* **Assignment**:
Copy out the lines of the records below, and only those lines, from the one with "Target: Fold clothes" through the one with "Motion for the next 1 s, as", exactly as they appear.

* **Provided material**:
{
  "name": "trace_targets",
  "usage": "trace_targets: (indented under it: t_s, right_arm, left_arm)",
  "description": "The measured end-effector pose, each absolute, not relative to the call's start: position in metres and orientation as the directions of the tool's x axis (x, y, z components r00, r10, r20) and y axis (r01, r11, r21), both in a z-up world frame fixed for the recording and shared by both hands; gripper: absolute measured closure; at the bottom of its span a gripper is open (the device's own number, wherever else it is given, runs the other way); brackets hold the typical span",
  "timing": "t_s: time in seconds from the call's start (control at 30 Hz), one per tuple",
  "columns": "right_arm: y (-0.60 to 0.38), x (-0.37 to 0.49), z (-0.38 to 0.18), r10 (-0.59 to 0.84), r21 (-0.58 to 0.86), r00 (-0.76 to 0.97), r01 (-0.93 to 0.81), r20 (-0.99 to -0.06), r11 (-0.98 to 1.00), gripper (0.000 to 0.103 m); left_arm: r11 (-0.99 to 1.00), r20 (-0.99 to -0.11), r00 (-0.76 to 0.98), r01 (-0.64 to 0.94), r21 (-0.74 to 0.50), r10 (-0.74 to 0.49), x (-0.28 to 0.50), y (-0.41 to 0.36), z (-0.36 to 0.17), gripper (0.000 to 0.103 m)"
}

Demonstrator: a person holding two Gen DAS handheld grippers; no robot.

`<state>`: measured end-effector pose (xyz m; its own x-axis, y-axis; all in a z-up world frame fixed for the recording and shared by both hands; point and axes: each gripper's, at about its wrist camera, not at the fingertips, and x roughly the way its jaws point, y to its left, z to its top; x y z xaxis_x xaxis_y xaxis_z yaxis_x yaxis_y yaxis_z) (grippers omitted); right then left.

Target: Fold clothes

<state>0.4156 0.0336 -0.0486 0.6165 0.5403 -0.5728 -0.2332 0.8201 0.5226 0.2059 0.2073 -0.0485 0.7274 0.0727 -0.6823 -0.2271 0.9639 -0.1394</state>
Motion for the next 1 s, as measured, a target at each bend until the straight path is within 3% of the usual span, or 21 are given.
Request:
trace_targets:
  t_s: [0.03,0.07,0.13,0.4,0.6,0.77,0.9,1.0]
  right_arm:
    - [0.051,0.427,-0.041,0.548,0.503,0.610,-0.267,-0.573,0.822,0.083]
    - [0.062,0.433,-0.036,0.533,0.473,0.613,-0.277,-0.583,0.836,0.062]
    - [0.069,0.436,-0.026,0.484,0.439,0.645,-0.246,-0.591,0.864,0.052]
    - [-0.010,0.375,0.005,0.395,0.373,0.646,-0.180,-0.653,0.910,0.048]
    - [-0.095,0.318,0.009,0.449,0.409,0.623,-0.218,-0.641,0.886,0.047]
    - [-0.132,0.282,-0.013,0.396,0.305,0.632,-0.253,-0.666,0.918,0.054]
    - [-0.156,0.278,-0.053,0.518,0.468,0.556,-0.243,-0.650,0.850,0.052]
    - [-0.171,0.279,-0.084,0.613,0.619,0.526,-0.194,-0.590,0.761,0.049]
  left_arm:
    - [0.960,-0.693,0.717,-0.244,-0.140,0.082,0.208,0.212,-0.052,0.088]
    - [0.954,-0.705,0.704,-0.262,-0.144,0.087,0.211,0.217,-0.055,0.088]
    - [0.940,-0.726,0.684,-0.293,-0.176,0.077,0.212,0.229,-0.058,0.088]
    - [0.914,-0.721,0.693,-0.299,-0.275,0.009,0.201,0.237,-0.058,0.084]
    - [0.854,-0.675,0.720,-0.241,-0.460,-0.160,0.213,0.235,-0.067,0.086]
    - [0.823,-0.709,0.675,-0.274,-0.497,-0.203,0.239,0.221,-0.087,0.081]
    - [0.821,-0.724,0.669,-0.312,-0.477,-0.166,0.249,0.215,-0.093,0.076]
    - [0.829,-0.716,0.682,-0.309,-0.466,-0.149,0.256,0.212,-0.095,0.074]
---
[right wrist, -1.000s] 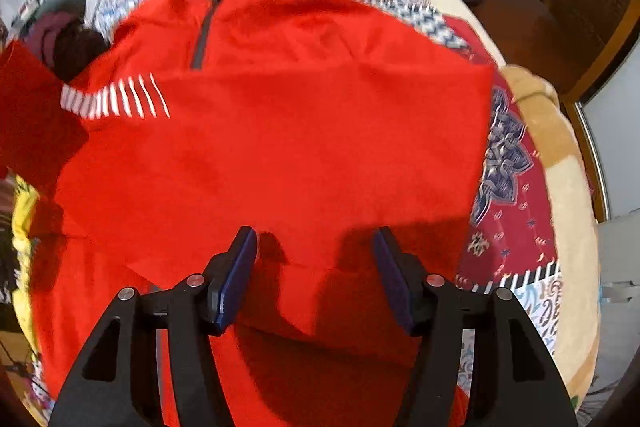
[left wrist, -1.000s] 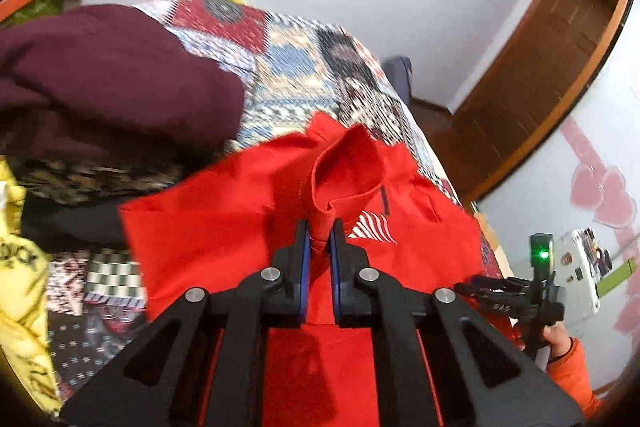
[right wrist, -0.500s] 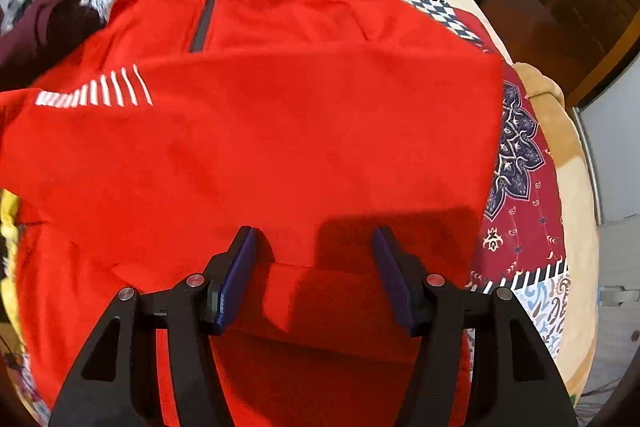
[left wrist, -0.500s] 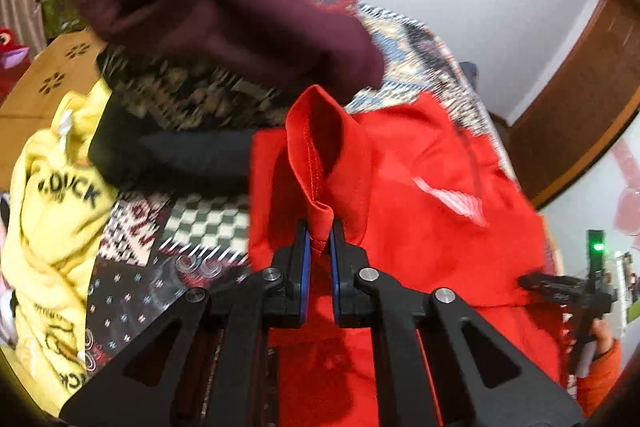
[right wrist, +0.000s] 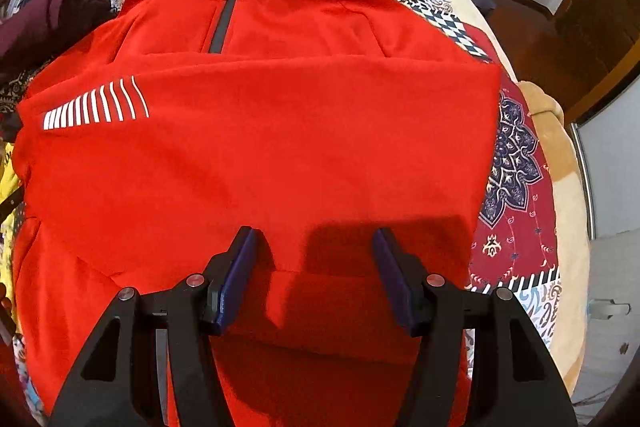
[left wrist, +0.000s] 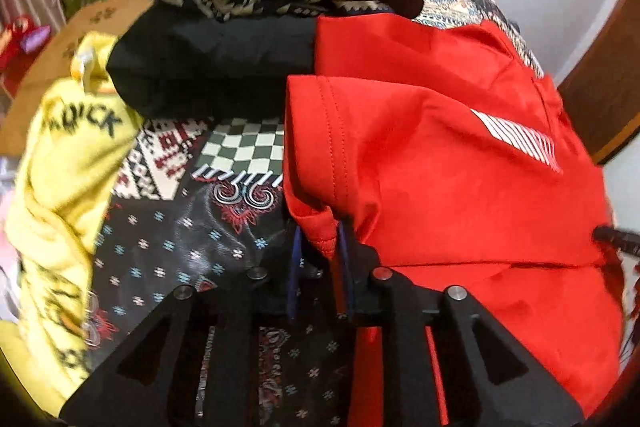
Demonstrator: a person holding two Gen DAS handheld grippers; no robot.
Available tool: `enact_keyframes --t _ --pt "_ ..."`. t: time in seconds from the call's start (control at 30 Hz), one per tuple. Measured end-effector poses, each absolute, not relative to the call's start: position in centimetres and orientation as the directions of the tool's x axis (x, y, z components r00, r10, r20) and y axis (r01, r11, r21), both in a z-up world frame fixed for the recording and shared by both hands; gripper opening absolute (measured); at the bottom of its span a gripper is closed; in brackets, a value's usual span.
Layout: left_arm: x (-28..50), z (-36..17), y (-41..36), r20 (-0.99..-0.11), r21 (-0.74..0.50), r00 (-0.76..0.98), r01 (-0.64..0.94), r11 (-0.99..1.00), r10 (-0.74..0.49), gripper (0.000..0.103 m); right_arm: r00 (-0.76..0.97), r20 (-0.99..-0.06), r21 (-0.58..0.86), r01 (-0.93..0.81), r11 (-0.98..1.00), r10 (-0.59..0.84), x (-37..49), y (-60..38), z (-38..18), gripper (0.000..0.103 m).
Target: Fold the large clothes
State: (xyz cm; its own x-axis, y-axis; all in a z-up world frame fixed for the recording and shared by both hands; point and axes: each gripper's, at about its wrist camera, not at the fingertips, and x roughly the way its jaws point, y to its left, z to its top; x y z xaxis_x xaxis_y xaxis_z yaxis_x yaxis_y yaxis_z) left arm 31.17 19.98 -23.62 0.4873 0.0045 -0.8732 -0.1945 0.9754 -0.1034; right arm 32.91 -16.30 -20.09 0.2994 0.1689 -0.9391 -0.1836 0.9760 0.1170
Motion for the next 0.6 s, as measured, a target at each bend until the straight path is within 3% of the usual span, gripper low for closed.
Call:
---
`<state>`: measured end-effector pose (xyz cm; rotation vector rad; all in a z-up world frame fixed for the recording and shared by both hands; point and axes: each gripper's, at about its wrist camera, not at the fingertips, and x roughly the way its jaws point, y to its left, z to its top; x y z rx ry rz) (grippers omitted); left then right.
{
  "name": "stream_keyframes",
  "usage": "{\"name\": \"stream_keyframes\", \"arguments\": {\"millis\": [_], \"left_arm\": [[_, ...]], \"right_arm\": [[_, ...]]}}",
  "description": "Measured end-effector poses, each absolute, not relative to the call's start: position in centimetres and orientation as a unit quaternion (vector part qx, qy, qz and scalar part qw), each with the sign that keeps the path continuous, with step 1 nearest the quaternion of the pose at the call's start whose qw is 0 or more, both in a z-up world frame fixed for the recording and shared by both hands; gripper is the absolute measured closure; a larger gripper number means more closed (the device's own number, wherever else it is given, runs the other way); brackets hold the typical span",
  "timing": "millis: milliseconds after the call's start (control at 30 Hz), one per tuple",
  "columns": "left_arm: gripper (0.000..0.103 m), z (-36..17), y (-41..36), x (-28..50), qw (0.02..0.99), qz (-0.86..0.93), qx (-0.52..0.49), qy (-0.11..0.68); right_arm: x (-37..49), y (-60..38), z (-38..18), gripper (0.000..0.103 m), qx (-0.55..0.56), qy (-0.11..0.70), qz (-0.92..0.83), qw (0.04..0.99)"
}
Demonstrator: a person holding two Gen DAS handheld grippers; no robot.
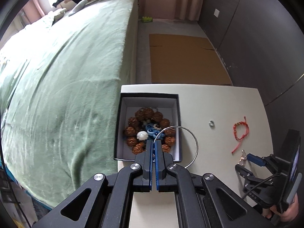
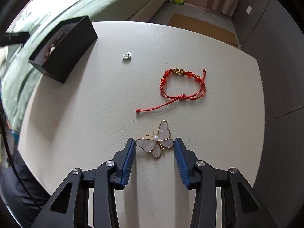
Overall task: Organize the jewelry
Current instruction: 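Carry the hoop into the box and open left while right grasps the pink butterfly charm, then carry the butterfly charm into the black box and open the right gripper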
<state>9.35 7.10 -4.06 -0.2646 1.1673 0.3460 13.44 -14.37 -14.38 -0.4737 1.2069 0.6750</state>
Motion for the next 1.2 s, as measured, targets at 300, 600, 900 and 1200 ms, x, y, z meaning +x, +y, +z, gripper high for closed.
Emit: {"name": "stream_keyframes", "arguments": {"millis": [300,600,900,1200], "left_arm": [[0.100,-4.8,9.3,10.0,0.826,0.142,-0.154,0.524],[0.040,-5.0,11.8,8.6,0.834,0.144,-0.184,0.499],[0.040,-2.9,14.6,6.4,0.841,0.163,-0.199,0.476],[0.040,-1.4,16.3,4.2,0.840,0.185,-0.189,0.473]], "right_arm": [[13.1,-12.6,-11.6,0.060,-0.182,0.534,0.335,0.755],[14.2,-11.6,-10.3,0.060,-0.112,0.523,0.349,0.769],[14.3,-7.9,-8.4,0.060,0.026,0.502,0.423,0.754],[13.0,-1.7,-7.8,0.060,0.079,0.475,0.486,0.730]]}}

* **Answer for this exercise**:
Target: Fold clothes

<state>0.4156 0.0336 -0.0486 0.6165 0.5403 -0.5728 -0.2332 0.8201 0.5226 0.2059 0.2073 -0.0485 0.7274 0.0727 -0.6823 -0.2271 0.9639 -0.1394</state>
Motion for the next 1 s, as measured, a target at each bend until the straight path is within 3% of the usual span, or 21 are given.

The given output is complete.